**EXERCISE:**
Where the word "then" occurs in a line of the listing below, copy that line.

**DATA PROVIDED:**
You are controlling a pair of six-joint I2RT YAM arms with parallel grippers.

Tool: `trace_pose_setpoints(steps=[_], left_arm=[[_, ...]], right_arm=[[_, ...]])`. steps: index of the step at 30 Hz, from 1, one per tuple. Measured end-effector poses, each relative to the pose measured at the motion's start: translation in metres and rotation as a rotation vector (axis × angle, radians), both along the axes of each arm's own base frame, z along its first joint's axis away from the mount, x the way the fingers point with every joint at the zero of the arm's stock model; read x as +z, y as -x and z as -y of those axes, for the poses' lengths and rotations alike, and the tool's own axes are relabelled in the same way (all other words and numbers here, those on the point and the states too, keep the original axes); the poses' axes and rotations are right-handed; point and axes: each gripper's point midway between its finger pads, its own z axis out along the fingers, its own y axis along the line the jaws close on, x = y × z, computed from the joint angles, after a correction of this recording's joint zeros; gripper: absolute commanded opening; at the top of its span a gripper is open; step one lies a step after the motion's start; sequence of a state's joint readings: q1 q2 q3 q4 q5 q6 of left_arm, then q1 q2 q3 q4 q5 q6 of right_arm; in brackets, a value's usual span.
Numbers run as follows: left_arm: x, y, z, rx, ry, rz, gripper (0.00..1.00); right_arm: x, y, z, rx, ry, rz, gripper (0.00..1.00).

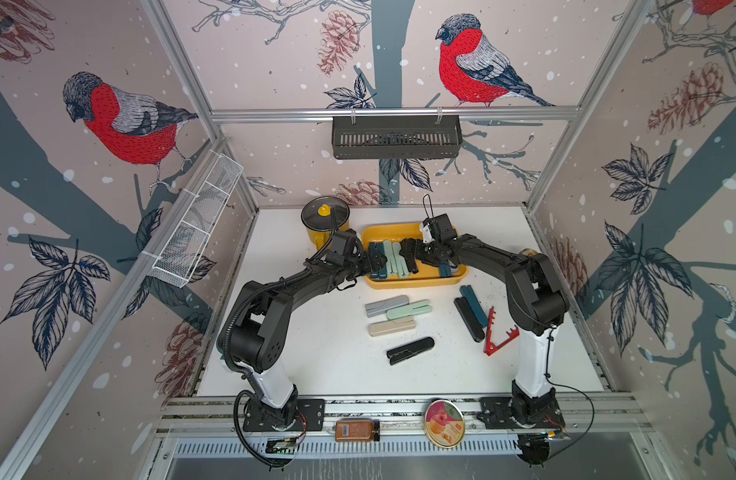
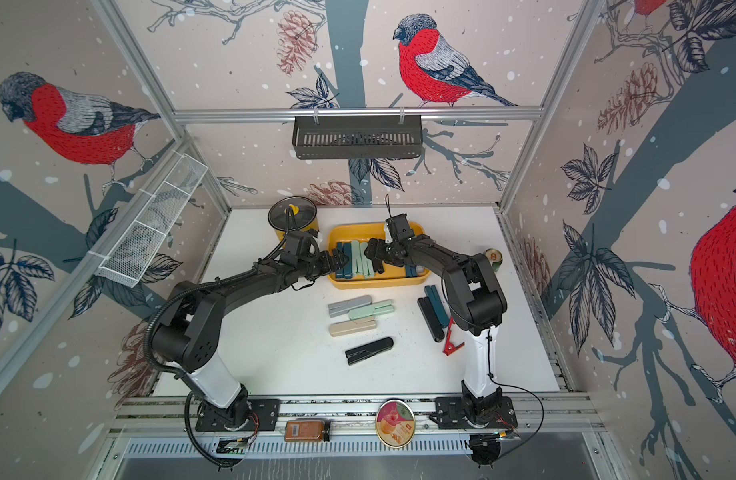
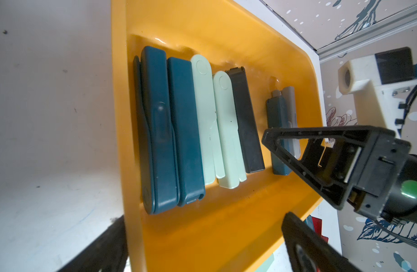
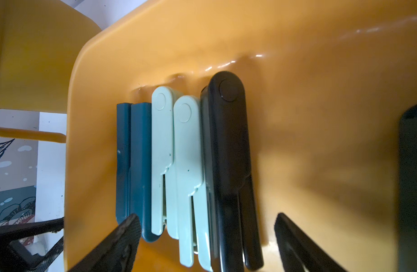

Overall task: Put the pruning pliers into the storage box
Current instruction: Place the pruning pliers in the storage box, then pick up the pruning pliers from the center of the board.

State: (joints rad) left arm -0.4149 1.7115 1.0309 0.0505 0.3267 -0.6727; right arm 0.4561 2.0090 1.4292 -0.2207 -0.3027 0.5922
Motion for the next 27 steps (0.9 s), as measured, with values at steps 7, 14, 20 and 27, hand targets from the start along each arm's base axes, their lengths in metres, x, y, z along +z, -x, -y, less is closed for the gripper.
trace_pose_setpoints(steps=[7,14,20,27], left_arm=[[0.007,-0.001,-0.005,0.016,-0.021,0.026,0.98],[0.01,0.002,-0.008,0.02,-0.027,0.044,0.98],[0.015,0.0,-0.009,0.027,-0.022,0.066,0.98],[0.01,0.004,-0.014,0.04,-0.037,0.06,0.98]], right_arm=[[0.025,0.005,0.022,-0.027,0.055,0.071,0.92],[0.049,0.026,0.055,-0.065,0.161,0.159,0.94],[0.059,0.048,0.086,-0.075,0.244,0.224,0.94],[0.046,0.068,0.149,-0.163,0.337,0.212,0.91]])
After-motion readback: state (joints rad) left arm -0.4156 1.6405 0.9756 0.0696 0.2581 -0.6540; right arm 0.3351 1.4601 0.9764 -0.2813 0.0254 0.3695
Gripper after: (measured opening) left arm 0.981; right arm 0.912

**SOLUTION FOR THIS TASK:**
Tool: `trace_pose_setpoints(steps=[_], left_arm=[[_, ...]], right_arm=[[_, ...]])`. steps: index of the step at 30 Hz, from 1, one per tuple. Measured end-effector poses, each relative to the pose measured at the motion's start: translation in metres and rotation as a rotation vector (axis × angle, radians), both along the axes of each arm's own base frame, z along its first joint's axis away from the mount, x the way the fingers point with every joint at the zero of the arm's stock model; read x as +z, y as -x and z as -y of those axes, for the poses' lengths and rotations alike, and the tool's own axes are relabelled in the same way (all other words and numbers here, those on the point and the states too, keep the original axes); the poses' axes and rotations are right-handed; point and axes: each gripper's point midway between its finger pads, its own z axis out along the fingers, its own y axis along the line the jaws close on, x = y × z, computed from the joint angles, after a correction of this recording's joint zeros; gripper: absolute commanded opening; at the top of its span a gripper is open; step one lies a step after the motion's start; sequence of a state's joint readings: q1 q2 q3 q4 q5 q6 of left_arm, then q1 q2 q3 q4 q5 q6 of right_arm; in brackets, a value's usual span.
Current instruction: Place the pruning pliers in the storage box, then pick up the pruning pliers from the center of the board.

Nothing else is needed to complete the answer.